Torsten Andersson studierte 1945 zunächst an der Kunstschule Otte Sköld in Stockholm und anschließend von 1946-1950 an der Kunsthochschule in Stockholm sowie 1947 an der Kunstakademie in Kopenhagen.

Er hatte seine erste Einzelausstellung 1954 in der Galerie Blanche in Stockholm. Sein Debütwerk war geometrisch und nichtfigurativ. Nach seinem Durchbruch wuchs Anderssons Interesse für die doppelte Eigenschaft des Bildes als selbstständiger Gegenstand und bedeutungstragendes Zeichen.

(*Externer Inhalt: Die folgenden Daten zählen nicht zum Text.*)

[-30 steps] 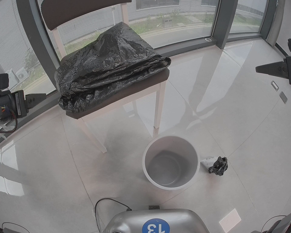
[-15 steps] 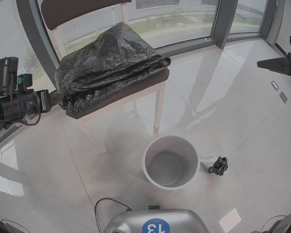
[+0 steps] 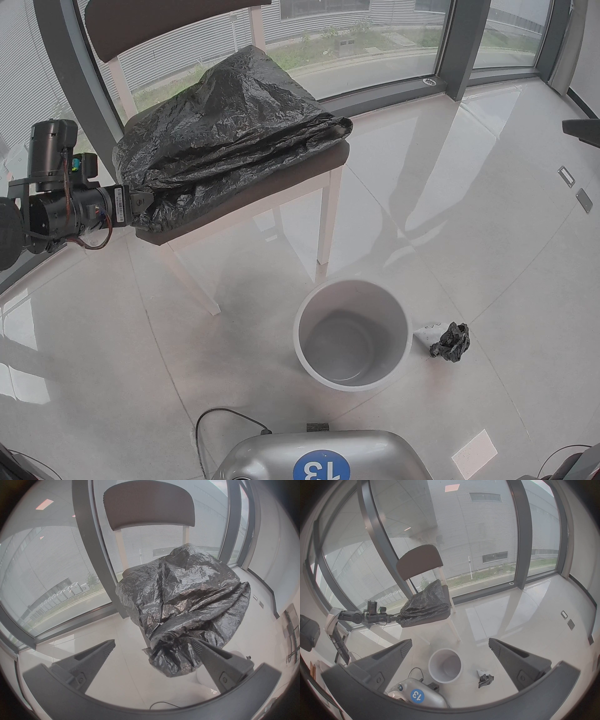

Andersson nutzte die Malerei und deren Möglichkeiten, um die Illusion einer Wirklichkeit zu erschaffen, die außerhalb des Bildes nicht existiert. Anderssons malerische Werkzeuge waren entgegengesetzte Begriffe wie Malerei-Skulptur, Oberfläche-Raum, fiktiv-wirklich und figurativ-abstrakt. Mithilfe dieser Werkzeuge stellte er bildsprachliche Konversationen infrage und untersuchte diese, um einen neuen Weg für die Malerei zu finden.

1966 gab Andersson seine Professur an der Kunsthochschule in Stockholm auf, die er seit 1960 innegehabt hatte. Er zog zurück nach Benarp in Schonen, wo er früher bereits gewohnt und gearbeitet hatte, und nahm in den folgenden sechs Jahren keinen Pinsel in die Hand. Andersson hielt bis zum Ende der 1980er Jahre Distanz zur Kunstwelt und präsentierte anschließend eine monumentale, visionäre und ausgereifte Kunst.